Retrieve every line from the records in which the word "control" occurs.

START Input data

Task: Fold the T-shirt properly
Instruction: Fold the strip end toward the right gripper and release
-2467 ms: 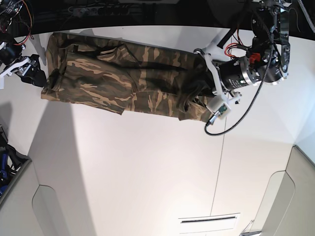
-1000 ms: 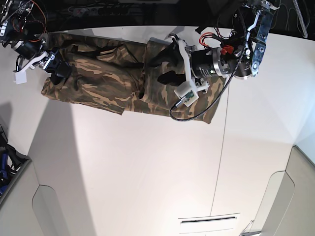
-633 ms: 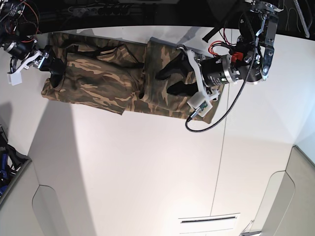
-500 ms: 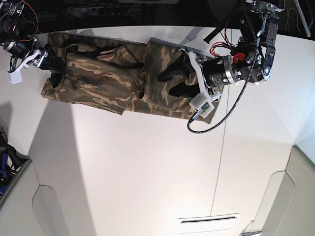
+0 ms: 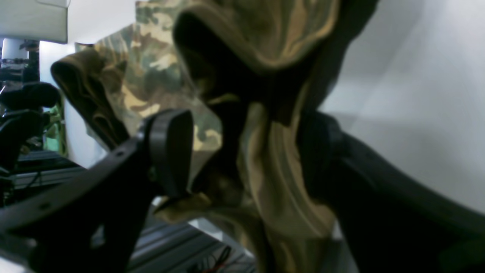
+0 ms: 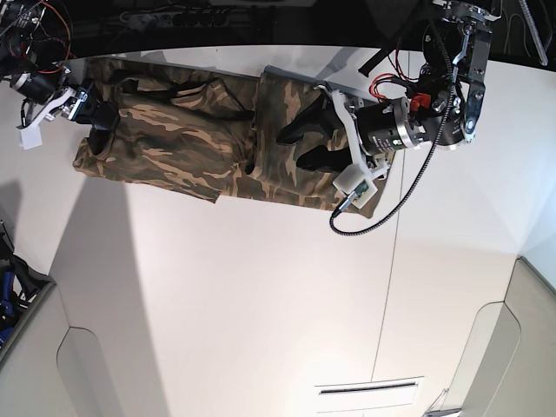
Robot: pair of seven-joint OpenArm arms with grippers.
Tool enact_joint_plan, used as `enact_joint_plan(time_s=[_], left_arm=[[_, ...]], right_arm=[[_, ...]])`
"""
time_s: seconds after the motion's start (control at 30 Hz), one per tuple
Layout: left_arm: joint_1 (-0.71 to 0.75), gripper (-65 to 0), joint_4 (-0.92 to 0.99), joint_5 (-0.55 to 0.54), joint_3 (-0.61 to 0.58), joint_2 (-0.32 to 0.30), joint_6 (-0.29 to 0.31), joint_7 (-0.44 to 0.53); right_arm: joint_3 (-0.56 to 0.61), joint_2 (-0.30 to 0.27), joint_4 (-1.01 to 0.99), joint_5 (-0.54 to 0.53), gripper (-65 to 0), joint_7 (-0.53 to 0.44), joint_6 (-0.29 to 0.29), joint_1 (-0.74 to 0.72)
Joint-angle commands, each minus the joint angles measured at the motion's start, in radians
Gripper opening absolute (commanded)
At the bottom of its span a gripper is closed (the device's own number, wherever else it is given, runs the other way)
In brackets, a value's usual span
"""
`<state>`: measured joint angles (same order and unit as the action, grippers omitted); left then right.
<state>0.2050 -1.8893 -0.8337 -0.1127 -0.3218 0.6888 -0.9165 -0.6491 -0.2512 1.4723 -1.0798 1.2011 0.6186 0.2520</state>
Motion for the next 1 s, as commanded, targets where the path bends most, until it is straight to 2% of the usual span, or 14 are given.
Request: enact_joint_plan(time_s=[0.0,0.27,0.3,0.37,0.5,0.53,0.73,0.97], left_arm=[[-0.008,-28.2,-0.016,-0.022,0.003,-0.005,0.009,0.022],[-0.008,-28.3,-0.016,-0.055,0.003,-0.005,0.009,0.022],[-0.008,-28.3,-0.016,-0.068,0.003,-0.005,0.009,0.022],[-0.008,-28.3,-0.016,-0.076,0.003,-0.005,0.009,0.022],[-0.008,-28.3,-0.016,-0.08,0.024,-0.005,0.009,0.022],[-0.008,-28.3,-0.016,-0.096,0.04,-0.005,0.009,0.021],[-0.008,-28.3,-0.016,-0.197,0.21,-0.006,0.009,-0.023],[0.013,-28.3,-0.015,-0.217,0.403,-0.011,0.009,-0.057]], right_arm=[[0.0,-0.004,0.011,-0.016,-22.2,-0.008,0.01,-0.011],[0.035,0.049,0.011,0.049,-22.6,-0.069,0.007,-0.021],[0.041,0.05,0.011,0.058,-24.4,-0.076,0.006,-0.021],[0.052,0.05,0.011,0.077,-34.0,-0.088,0.006,-0.022],[0.054,0.05,0.011,0.078,-61.2,-0.127,0.001,-0.024],[0.054,0.049,0.011,0.079,-65.0,-0.132,0.002,-0.026],[0.045,0.029,0.012,0.138,-65.0,-0.131,0.002,-0.047],[-0.006,-0.106,0.012,0.138,-65.0,-0.124,-0.003,-0.08]])
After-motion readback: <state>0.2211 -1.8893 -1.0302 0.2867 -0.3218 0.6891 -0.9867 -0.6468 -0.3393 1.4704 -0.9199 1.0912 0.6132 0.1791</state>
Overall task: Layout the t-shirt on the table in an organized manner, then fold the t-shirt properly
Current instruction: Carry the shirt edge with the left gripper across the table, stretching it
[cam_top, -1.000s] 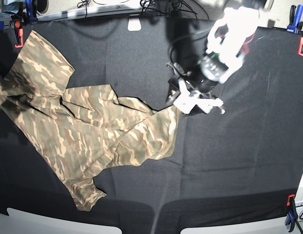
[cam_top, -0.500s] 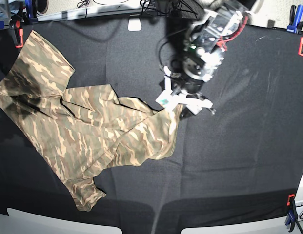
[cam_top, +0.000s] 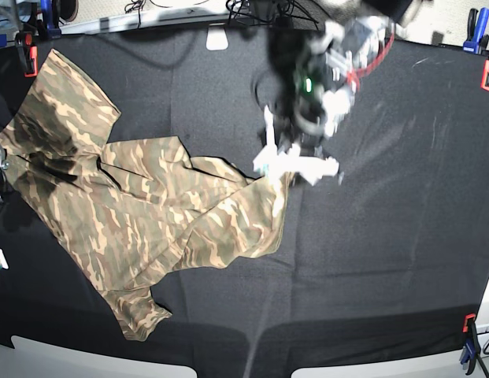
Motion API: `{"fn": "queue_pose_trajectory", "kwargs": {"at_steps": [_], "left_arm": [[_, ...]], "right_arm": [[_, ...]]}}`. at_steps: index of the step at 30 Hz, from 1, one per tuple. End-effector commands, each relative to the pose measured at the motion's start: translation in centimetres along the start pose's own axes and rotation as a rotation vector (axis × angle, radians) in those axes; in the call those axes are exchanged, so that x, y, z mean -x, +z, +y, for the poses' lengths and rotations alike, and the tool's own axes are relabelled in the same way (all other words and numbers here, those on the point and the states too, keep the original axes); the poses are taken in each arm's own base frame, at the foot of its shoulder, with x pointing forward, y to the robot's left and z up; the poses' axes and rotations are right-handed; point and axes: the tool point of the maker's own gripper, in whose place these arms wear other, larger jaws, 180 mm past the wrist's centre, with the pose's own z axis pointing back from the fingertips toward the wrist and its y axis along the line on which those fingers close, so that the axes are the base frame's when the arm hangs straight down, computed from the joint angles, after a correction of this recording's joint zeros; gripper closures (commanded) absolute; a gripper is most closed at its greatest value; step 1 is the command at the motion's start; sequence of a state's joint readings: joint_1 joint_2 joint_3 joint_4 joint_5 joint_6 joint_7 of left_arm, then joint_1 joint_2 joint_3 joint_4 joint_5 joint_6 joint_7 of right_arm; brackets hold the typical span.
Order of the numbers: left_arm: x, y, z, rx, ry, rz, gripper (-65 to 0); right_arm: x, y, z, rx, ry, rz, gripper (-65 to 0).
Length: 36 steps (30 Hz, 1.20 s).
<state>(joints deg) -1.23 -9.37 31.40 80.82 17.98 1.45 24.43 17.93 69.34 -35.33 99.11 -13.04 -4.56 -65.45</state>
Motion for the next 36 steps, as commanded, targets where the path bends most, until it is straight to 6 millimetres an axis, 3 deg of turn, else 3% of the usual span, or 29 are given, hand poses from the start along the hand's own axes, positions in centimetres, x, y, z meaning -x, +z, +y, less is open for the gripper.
{"fn": "queue_pose_trajectory", "kwargs": {"at_steps": [1, 4, 6, 10, 17, 26, 29, 36], "left_arm": [[-1.2, -0.2, 0.8, -0.021, -0.004, -0.029, -31.1], [-2.3, -0.5, 1.8, -0.038, -0.012, -0.052, -30.3], [-2.7, -0.7, 2.2, -0.046, -0.018, -0.059, -25.7], [-3.7, -0.5, 2.7, -0.057, -0.017, -0.084, 0.0], [-8.6, 1.1, 4.5, -0.099, -0.008, -0.218, 0.0], [-11.6, 0.0, 9.3, -0.184, -0.042, -0.198, 0.0], [-12.7, -0.4, 11.2, -0.216, -0.057, -0.208, 0.0], [-10.5, -5.5, 14.9, -0.226, -0.074, -0.096, 0.0]], "right_arm": [[0.3, -0.1, -2.5, 0.068, -0.013, 0.0, -21.0], [0.3, -0.1, -2.5, 0.068, -0.013, 0.0, -21.0], [0.3, -0.1, -2.5, 0.068, -0.013, 0.0, -21.0], [0.3, -0.1, -2.5, 0.067, -0.013, -0.003, -21.0], [-0.1, 0.0, -2.1, 0.059, -0.019, -0.009, -21.0], [-4.1, 1.2, 1.9, -0.032, -0.093, -0.081, -21.0], [-5.3, 1.6, 2.4, -0.027, -0.105, -0.102, -21.0], [-7.6, 2.7, 3.8, -0.042, -0.138, -0.141, -21.0]]}}
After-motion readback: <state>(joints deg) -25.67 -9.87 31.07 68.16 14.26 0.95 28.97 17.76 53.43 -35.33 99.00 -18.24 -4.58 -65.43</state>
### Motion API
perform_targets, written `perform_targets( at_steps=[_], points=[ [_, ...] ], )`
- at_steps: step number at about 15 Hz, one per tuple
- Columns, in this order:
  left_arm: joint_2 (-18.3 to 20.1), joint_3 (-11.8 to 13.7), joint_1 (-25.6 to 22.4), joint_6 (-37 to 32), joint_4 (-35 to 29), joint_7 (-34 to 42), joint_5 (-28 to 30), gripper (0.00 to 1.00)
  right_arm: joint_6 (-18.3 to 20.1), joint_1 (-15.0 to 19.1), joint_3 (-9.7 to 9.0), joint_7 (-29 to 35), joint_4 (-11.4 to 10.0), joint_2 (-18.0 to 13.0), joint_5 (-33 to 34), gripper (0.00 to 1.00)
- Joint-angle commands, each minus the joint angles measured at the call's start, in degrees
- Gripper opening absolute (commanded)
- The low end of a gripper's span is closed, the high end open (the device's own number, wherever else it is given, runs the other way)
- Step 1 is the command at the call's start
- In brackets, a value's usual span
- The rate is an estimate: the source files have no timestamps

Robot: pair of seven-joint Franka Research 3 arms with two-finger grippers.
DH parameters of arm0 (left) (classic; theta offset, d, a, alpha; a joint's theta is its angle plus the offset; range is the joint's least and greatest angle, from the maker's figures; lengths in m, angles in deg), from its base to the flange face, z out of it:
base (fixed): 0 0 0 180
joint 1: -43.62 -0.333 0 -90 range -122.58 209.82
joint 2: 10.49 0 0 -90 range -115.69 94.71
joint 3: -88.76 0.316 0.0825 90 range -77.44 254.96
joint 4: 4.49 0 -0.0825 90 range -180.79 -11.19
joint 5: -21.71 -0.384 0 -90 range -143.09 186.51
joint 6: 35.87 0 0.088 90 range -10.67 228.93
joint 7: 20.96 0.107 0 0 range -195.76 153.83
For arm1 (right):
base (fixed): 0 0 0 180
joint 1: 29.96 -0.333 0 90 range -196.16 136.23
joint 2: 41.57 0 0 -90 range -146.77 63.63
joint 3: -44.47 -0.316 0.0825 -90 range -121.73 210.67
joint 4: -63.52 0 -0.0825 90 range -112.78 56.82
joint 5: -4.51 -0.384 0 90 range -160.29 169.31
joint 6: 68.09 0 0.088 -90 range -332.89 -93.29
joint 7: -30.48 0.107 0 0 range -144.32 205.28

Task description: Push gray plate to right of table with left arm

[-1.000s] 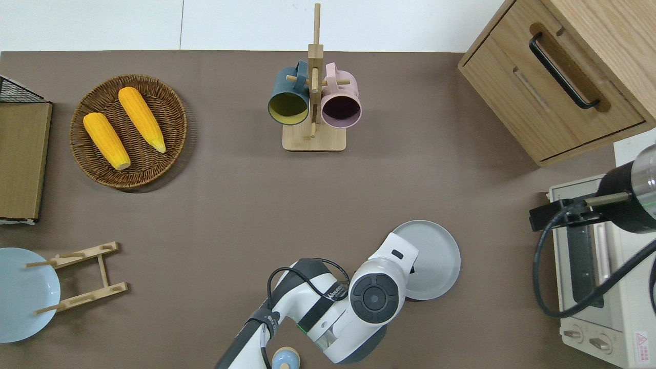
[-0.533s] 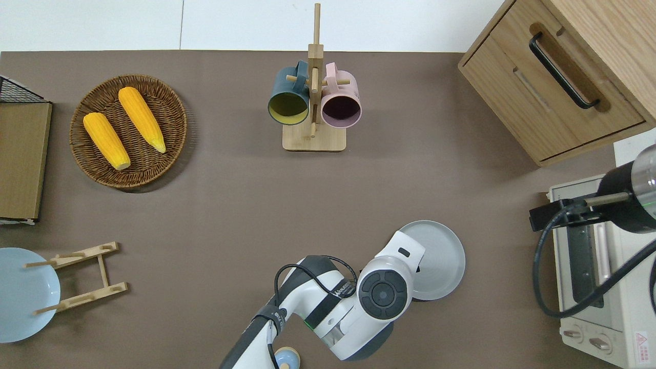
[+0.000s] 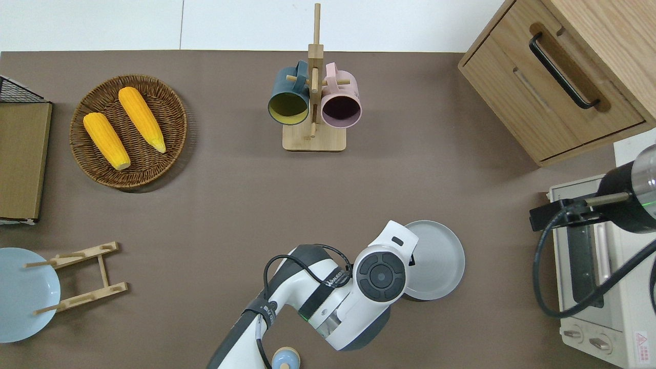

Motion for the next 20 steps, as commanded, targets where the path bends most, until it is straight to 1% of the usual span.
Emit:
perform_targets(
  at_steps=[1,2,4,6,11,16,20],
  points=[
    [7.0,-0.3,-4.5,-5.5,-4.0,6.9,0.8,0.99,0.9,1.1,-0.92,0.7,0.5,-0.1,-0.2,0.983],
    [8.2,-0.3,-6.1,-7.1,-4.1,9.8,2.2,0.99,0.9,1.1,-0.92,0.7,0.5,-0.1,-0.2,0.983],
    [11.2,-0.1,-10.0,-12.7,-4.1,16.8,4.9,0.99,0.9,1.2,-0.92,0.7,0.5,-0.1,-0.2,0.983],
    [13.8,-0.1,-13.8,-16.9,-4.1,20.7,5.4,0.99,0.9,1.2,-0.92,0.7,0.5,-0.1,-0.2,0.983],
    [18.6,0.0,-20.8,-25.5,-4.0,28.0,5.8,0.99,0.9,1.2,-0.92,0.7,0.5,-0.1,-0.2,0.983],
    [21.2,0.2,-26.4,-30.1,-3.2,32.2,5.0,0.99,0.9,1.2,-0.92,0.7,0.5,-0.1,-0.2,0.983],
    [24.2,0.2,-32.0,-34.7,-3.1,38.4,4.7,0.99,0.9,1.1,-0.92,0.7,0.5,-0.1,-0.2,0.983]
  ],
)
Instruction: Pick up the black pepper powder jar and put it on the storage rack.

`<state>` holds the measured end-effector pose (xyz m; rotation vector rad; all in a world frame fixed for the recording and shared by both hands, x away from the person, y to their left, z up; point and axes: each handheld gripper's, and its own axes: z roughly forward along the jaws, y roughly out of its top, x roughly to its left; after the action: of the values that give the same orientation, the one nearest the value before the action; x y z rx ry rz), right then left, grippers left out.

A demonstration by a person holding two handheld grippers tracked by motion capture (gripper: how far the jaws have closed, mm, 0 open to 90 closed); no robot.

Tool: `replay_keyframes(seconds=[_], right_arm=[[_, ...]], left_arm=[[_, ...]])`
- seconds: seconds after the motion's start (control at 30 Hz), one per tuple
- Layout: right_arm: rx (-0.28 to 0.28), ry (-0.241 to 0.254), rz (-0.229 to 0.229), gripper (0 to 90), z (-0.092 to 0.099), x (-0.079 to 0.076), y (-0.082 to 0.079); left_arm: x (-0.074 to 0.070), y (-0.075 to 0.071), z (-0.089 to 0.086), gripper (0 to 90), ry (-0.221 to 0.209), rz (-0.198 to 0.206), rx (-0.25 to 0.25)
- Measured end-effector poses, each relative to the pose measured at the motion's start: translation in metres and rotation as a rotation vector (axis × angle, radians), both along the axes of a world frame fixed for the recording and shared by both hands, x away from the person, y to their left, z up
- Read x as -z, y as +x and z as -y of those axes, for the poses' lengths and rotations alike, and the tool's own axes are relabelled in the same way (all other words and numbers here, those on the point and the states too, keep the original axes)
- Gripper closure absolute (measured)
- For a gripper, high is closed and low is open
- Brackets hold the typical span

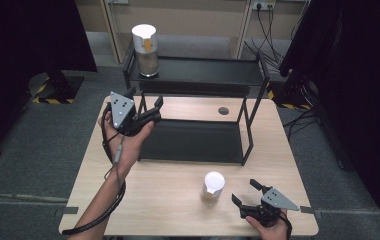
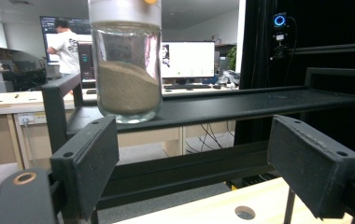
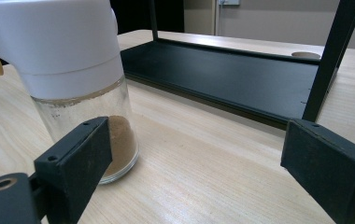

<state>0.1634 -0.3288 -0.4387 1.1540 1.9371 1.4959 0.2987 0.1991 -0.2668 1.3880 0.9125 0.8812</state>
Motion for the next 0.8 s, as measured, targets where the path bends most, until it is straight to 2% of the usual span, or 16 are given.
replay_keyframes(seconds=[0.13, 0.37, 0.8], right_arm=[[0.0, -0.001, 0.001, 9.0, 0.0, 0.0, 0.0], [-0.001, -0.003, 0.001, 9.0, 0.0, 0.0, 0.0], [-0.001, -0.001, 0.0, 9.0, 0.0, 0.0, 0.0]], left_arm=[[0.007, -0.005, 0.001, 16.0, 0.003, 0.011, -0.004], [0.016, -0.011, -0.003, 16.0, 0.004, -0.006, 0.006], [0.044, -0.023, -0.008, 16.1, 0.016, -0.04, 0.033]])
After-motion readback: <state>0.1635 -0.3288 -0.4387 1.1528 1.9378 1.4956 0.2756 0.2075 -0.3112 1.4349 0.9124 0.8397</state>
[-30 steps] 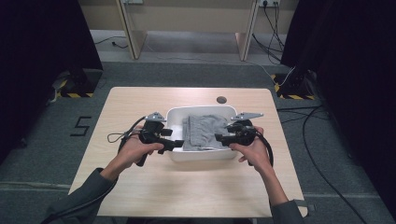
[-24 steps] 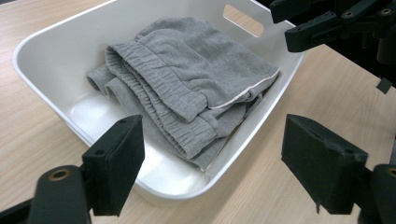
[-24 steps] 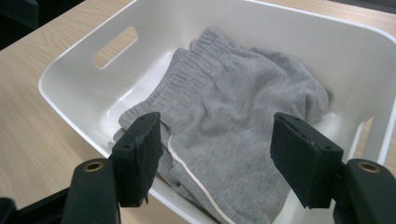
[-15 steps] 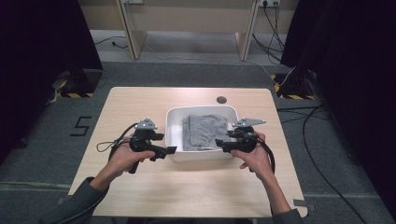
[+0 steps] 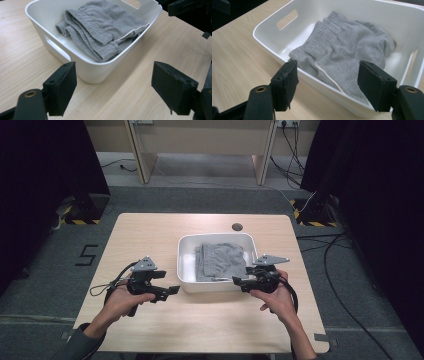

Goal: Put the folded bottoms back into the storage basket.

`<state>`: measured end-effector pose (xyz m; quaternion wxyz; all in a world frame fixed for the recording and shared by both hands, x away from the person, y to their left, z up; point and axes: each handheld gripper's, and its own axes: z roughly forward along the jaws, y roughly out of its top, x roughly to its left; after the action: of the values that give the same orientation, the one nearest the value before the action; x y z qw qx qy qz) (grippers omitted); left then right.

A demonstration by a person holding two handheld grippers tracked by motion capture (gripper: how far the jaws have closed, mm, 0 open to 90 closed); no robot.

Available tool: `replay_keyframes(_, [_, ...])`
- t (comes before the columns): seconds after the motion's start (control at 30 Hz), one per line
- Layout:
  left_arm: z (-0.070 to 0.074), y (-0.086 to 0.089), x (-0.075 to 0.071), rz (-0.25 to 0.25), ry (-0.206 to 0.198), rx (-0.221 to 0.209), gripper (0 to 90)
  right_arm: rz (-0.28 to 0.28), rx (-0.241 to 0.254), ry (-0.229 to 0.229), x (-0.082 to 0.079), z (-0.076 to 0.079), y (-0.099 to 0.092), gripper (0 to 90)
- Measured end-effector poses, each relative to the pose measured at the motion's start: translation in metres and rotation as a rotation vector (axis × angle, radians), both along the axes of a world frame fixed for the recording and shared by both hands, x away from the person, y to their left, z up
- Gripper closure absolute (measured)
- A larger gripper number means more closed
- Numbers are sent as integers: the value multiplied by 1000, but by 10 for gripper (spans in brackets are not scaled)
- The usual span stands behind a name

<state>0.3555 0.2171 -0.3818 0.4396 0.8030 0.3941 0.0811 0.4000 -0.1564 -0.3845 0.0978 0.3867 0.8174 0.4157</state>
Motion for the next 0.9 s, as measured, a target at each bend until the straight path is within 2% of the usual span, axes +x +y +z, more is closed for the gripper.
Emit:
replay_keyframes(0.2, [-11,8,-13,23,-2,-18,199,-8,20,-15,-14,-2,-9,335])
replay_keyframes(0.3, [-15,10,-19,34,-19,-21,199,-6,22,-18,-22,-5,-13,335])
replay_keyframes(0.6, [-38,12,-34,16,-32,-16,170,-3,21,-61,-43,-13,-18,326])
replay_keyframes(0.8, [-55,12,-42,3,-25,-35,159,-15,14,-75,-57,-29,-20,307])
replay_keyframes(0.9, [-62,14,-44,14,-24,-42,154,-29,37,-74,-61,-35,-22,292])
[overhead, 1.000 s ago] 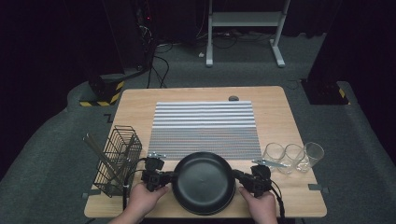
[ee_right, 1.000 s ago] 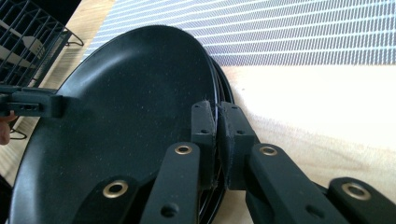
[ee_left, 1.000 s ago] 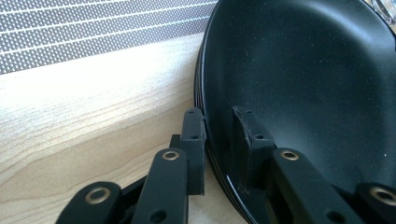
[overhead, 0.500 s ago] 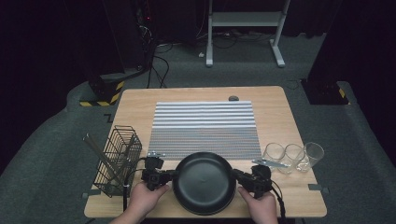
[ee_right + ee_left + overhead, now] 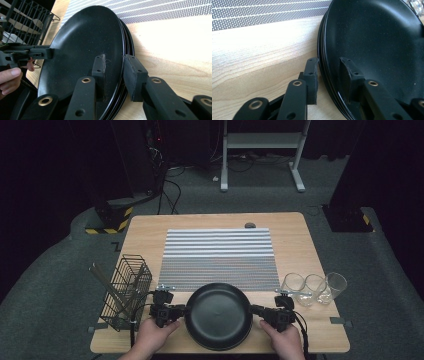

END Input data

> **Answer to the problem**
time_s: seconds after the motion's start (control at 30 Hz), one per tuple
- seconds: seconds after the motion's start (control at 30 Hz), one per tuple
- t (comes before the columns): seconds after the motion's start (control at 30 Hz), one per line

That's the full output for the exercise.